Given that society’s “leaders” have for ages aggrandized themselves by harming rather than helping people, the desires of some to be selfless can thus become transformed into the means by which still others are sacrificed. The wars of the 20th century, including the cold war, offer good illustrations. In Rand’s unfinished The Moral Basis of Individualism, she wrote,
Every major horror of history was perpetrated…in the name of an altruistic purpose…Every leader gathered men through the slogans of selfless purpose, through the plea for their self-sacrifice to a high altruistic goal…
Philosopher Leonard Peikoff’s description of the results is particularly striking:
Every man, [altruists] argue, is morally the property of others—of those others it is his lifelong duty to serve; as such, he has no moral right to invest the major part of his time and energy in his own private concerns…if he refuses voluntarily to make the requisite sacrifices…he is a moral delinquent, and it is an assertion of morality if others forcibly intervene to extract from him the fulfillment of his altruist obligations…Thus has moral fervor been joined to the rule of physical force, raising it from a criminal tactic to a governing principle of human relationships.
In sum, Comte’s view of altruism can be seen as logically inconsistent, joyless, liberty excluding and morality eroding. And, as Ayn Rand took the lead in showing, it has enabled the imposition of vast harm on vast numbers. It is not entitled to deference as a guide for morality. And one need not accept everything Rand ever argued to recognize her rebuttal of Comte as overwhelming.
However, with the world having largely transformed altruism in Comte’s sense into a synonym for benevolence, why should we still care about a rebuttal of a term that now usually means something else? The key here is Rand’s emphasis on duty.
While in typical modern usage, what people who endorse altruism really advocate is benevolence (something Rand did not reject, despite misrepresentations that she did). But just below the surface, the concept of duty remains. And it frequently re-emerges as an illustration of William Graham Sumner’s “forgotten man.”

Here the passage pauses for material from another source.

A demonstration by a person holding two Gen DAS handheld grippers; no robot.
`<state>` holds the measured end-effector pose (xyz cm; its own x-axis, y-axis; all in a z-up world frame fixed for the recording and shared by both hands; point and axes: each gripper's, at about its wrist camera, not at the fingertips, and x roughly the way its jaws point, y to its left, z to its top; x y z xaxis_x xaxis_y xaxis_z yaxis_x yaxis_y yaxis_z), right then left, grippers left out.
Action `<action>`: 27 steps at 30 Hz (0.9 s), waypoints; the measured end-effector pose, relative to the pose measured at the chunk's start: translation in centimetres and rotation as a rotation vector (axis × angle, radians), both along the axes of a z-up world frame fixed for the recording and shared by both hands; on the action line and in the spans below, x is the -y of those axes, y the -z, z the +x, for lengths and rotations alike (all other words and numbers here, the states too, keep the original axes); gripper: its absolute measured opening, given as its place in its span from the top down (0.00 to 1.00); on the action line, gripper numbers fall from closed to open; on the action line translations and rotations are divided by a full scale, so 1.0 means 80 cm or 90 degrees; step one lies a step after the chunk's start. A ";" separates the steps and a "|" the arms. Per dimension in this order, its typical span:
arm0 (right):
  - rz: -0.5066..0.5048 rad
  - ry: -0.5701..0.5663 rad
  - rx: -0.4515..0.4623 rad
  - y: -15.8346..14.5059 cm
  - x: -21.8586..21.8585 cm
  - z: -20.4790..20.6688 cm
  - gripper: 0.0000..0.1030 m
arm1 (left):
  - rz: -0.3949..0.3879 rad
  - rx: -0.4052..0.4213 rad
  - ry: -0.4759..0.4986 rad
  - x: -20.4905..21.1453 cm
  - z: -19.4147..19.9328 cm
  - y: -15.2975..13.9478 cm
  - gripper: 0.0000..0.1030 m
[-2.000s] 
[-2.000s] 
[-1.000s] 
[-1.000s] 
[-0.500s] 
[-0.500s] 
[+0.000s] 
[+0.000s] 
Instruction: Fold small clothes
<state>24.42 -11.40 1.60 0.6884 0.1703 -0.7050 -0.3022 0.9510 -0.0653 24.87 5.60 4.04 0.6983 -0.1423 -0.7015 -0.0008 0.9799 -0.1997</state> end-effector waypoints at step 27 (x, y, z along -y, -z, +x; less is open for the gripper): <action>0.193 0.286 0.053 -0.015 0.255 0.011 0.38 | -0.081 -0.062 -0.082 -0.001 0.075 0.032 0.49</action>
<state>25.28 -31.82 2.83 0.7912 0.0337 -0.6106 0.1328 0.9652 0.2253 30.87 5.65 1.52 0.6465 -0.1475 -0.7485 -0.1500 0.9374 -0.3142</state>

When A needs something, in B’s opinion, if C, who can do something about it (and virtually everyone could always choose to divert some of their time, efforts and resources from their current ends to other ends), refuses, what happens? C is pilloried as someone who is selfish rather than altruistic for not choosing to support B’s cause. The faulty syllogism remains that “C is failing to do his duty here. C should do his duty. So C should be made to do it.” And with the vast number of margins at which someone else’s need can be asserted, using that syllogism as a bludgeon remains an ever-present threat from everyone who wants to do good with someone else’s resources, and finds coercion an acceptable mechanism.

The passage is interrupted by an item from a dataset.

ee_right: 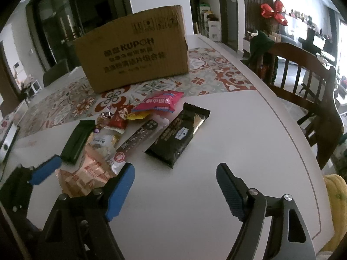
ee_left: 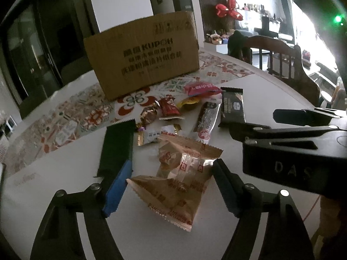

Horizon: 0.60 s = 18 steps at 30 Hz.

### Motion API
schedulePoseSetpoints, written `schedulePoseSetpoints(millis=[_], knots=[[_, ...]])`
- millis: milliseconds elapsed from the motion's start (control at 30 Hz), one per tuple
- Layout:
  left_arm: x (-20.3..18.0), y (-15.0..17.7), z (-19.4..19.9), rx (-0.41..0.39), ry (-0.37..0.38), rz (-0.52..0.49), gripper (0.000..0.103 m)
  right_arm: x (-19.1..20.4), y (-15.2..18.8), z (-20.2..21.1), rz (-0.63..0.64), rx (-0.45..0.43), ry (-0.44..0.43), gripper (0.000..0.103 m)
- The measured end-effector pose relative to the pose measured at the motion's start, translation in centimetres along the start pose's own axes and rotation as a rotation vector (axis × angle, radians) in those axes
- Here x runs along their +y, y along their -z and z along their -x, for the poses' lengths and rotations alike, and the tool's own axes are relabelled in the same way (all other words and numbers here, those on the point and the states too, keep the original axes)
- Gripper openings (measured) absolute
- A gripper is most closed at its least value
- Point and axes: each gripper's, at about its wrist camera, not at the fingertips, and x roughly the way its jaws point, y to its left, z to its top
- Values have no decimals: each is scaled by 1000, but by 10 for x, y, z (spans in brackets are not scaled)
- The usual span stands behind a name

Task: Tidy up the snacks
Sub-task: 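Move the left gripper to the beige pastry packet while the right gripper approaches the black bar, then close the left gripper on the beige pastry packet while the right gripper closes on the black cheese-cracker bar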

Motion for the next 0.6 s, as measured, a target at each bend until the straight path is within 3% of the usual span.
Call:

Rand reminds us of the central defense against that threat. It lies in protecting individual self-ownership and the property rights that derive from it. When that is maintained as fundamental, my power to choose what to do with myself and my property—including when my conclusion is “I could contribute to cause X, but I choose not to”--is accepted as legitimate. Thus we would soundly reject the view that “Apart from such times as [a person] manages to perform some act of self-sacrifice, he possesses no moral significance.” Without the coercive violation of rights, liberty can be maintained. The vast majority of people would not only be generous, they would have far more to be generous with as a result. Their voluntary arrangements, including their voluntary generosity, creates a better world than altruism.